PROVIDED DATA:
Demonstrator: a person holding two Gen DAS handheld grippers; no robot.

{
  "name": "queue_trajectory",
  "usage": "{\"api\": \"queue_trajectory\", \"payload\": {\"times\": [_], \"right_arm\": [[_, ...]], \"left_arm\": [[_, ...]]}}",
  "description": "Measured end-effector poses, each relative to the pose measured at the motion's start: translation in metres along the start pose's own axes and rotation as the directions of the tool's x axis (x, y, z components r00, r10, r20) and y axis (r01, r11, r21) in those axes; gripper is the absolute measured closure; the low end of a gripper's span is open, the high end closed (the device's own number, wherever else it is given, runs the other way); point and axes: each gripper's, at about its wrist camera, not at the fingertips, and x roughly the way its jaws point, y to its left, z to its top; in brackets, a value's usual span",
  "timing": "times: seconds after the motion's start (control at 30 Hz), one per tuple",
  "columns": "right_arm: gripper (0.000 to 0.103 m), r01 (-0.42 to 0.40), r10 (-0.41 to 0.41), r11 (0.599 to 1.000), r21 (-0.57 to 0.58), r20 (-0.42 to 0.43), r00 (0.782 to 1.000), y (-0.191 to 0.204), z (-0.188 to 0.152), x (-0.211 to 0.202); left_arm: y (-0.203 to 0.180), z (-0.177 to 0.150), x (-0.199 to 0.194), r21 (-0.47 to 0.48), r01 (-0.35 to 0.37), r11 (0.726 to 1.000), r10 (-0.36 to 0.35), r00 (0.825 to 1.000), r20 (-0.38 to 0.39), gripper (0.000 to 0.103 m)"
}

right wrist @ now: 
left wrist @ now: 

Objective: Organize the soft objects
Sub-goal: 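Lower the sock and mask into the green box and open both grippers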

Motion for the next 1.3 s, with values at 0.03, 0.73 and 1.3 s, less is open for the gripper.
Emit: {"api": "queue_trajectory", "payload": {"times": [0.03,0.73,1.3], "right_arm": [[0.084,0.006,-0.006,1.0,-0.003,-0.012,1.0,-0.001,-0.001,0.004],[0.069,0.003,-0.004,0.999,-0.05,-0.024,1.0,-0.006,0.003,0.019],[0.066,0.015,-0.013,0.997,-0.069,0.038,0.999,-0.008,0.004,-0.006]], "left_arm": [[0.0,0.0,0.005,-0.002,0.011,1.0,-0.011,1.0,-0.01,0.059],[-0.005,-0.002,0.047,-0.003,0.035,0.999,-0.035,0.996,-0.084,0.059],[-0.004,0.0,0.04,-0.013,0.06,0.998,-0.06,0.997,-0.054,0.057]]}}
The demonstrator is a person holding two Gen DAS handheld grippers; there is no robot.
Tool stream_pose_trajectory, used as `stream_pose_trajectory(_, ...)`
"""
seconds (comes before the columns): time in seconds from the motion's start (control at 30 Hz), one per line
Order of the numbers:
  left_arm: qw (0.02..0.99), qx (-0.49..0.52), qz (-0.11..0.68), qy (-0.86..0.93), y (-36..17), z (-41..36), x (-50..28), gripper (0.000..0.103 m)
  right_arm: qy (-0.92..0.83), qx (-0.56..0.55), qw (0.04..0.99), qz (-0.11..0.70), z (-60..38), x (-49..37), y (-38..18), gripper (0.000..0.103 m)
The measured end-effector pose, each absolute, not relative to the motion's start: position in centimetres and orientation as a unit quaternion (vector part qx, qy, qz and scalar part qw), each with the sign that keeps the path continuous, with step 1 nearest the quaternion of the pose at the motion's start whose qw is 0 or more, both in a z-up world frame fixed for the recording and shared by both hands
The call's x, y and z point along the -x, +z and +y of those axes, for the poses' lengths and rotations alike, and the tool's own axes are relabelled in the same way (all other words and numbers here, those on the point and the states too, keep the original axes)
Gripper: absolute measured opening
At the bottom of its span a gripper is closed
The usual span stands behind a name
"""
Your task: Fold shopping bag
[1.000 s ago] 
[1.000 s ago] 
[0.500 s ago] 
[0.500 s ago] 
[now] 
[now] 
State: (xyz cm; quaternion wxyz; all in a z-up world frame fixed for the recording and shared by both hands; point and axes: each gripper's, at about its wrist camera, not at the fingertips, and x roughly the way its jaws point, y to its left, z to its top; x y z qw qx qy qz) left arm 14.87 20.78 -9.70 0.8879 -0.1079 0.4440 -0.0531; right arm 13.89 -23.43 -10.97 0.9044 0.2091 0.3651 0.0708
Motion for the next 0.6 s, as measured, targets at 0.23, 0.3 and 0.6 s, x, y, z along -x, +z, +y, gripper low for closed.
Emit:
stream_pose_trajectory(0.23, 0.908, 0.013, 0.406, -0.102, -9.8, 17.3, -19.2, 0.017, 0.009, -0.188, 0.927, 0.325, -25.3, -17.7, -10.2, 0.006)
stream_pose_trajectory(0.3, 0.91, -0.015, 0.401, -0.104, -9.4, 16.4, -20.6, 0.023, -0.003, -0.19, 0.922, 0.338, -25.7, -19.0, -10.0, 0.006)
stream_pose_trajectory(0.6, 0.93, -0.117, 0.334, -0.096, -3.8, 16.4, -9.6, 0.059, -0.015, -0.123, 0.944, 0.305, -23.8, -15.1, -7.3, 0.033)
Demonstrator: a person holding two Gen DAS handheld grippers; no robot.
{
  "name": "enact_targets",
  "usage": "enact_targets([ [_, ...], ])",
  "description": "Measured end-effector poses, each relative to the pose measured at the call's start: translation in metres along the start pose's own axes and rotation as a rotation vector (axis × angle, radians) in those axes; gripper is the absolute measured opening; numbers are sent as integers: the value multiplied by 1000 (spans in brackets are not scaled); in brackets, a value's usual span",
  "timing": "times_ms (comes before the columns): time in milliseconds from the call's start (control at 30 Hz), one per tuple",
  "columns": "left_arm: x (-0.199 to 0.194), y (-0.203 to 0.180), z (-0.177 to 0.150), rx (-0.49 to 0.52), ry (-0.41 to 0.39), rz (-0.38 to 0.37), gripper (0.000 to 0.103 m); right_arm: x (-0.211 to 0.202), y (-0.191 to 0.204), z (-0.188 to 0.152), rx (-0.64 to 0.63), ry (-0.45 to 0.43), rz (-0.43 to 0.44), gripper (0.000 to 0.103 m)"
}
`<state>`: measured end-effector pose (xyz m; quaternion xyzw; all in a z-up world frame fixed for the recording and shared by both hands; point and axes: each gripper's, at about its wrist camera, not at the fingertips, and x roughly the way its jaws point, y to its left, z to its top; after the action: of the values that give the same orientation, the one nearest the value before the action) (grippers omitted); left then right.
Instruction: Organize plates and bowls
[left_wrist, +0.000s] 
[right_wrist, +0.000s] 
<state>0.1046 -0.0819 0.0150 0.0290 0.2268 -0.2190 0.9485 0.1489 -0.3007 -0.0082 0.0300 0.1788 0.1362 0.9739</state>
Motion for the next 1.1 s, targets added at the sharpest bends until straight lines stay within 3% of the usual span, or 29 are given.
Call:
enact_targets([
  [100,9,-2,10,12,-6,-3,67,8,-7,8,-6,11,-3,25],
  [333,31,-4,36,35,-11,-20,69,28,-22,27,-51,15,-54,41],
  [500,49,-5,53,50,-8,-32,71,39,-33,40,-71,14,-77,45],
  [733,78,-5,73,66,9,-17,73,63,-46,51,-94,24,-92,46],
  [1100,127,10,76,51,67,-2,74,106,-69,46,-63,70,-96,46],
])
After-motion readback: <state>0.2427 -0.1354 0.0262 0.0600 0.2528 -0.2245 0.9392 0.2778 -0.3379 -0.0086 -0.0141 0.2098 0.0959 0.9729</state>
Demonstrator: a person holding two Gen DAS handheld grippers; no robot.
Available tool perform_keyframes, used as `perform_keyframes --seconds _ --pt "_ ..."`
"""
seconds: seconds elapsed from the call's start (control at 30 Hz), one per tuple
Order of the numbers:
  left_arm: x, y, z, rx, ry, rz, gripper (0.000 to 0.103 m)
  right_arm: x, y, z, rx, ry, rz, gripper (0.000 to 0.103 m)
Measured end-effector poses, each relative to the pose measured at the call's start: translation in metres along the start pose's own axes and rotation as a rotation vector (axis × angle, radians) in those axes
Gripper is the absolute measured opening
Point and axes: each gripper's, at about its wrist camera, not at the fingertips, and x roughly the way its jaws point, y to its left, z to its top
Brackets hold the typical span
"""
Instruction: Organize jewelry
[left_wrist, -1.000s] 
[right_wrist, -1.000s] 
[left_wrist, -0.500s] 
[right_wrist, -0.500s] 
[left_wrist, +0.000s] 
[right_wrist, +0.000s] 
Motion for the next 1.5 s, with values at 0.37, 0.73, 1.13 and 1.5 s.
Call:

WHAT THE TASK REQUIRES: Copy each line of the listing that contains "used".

SOLUTION:
Tool stream_pose_trajectory, used as `stream_pose_trajectory(_, ...)`
Available tool perform_keyframes, used as `perform_keyframes --seconds _ --pt "_ ..."`

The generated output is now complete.